For my money, though, the crowning achievement was undoubtedly the bizarre rant from Sen. Ted Cruz (R-Cancun), in which he demanded Brown-Jackson give a review of a children’s book titled Antiracist Baby, a choice that served no purpose but to dramatically boost sales of Antiracist Baby.

What are we doing?

Remember, this is a woman with credentials so unimpeachable that none other than noted liberal firebrand Paul Ryan has repeatedly supported Brown-Jackson’s advancement through the ranks of the federal court. Yeah, that Paul Ryan. The former GOP Vice Presidential nominee who dreams about eliminating health insurance subsidies so we can pay for corporate tax cuts.

While I am very proud of Mr. Cruz for also announcing during his time that he had “read the entirety” of a book written for fifth-graders, I can’t help but think there must be a better way to determine lifetime appointments for the most powerful judicial body in the world. The very nature of these hearings is determined by the fact that confirmation is almost never in doubt, so one has to ask why we’re wasting our time? How can we better execute the Senate’s crucial check on Presidential power by refining the right to “advice and consent” on judicial nominees? Why is the current system forcing someone like Brown-Jackson, a Harvard Law graduate, former Supreme Court clerk, and most-accomplished person in virtually any room she walks into – including the Senate chamber – to sit through this nonsense?
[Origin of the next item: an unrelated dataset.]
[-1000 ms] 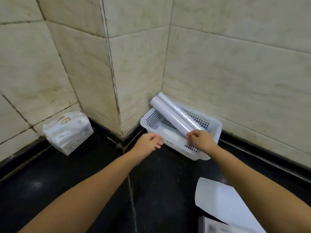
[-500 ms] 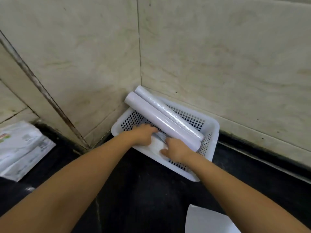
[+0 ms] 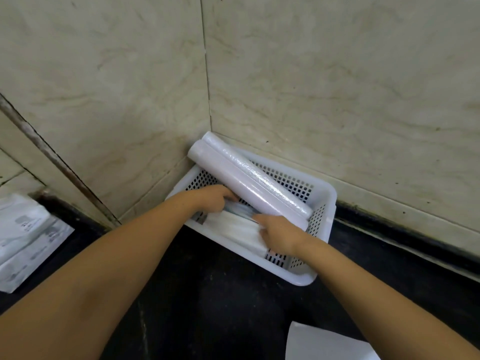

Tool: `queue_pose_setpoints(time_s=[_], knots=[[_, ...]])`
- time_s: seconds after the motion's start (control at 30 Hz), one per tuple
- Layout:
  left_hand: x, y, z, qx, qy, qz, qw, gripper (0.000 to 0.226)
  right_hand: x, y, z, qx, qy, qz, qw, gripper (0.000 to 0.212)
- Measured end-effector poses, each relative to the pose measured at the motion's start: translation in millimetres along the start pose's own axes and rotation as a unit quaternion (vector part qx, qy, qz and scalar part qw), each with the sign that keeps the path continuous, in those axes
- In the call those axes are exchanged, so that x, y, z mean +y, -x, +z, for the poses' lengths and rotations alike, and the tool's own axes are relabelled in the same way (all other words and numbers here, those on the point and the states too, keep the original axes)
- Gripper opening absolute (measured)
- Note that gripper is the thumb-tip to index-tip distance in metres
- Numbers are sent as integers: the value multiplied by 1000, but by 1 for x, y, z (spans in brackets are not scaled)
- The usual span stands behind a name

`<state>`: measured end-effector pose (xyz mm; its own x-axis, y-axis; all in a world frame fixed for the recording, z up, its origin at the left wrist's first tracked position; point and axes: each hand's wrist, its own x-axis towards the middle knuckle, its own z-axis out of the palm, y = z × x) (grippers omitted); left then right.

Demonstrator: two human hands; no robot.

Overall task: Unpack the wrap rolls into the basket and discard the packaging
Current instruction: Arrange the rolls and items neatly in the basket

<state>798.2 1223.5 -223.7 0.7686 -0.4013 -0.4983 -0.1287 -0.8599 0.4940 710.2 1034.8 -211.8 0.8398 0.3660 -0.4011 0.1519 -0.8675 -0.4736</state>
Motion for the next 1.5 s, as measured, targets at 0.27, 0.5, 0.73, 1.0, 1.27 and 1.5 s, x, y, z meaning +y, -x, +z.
queue_pose_setpoints(time_s=[0.27,0.5,0.73,1.0,1.27,1.5], knots=[[4,-6,14,4,-40,16,999,26,30,46,-72,41,-258,9,965,69],[7,-5,22,-93,-169,6,981,30,28,35,-57,131,-343,16,930,60],[3,47,3,-35,-124,104,986,15,6,7,-12,184,-204,-8,961,64],[3,63,-13,18,-170,90,981,11,-11,-19,15,-2,-220,18,975,56],[16,31,8,-85,-209,-13,974,36,-5,-1,-10,-43,-81,15,996,54],[17,36,-4,-58,-222,19,973,68,-5,-5,-40,228,-47,8,973,33]])
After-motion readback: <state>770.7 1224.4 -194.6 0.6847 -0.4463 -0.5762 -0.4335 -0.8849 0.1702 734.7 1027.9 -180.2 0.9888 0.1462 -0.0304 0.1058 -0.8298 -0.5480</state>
Recently, House Representative Madison Cawthorn (R-North Carolina) has come under fire for claiming other Congressmen have invited him to orgies and cocaine parties. It is a feat that this is, maybe, not the dumbest thing uttered by an elected representative in the past month. At least Cawthorn had the good sense not to say it on the Congressional record.

Look, I’m not naive. This process, the impulses it feeds, and the behavior it rewards aren’t changing any time soon. It may just be an undeniable byproduct of the system and our current media environment. But maybe one day we’ll come to our senses and find a way to protect senators from themselves while appropriately determining who should and should not get to determine what’s constitutional. 

Until then, this is what we’ve got. It may not be what the founding fathers dreamed up, but on the plus side, it has given me some good inspiration for my summer reading list. I suppose the end result could be worse.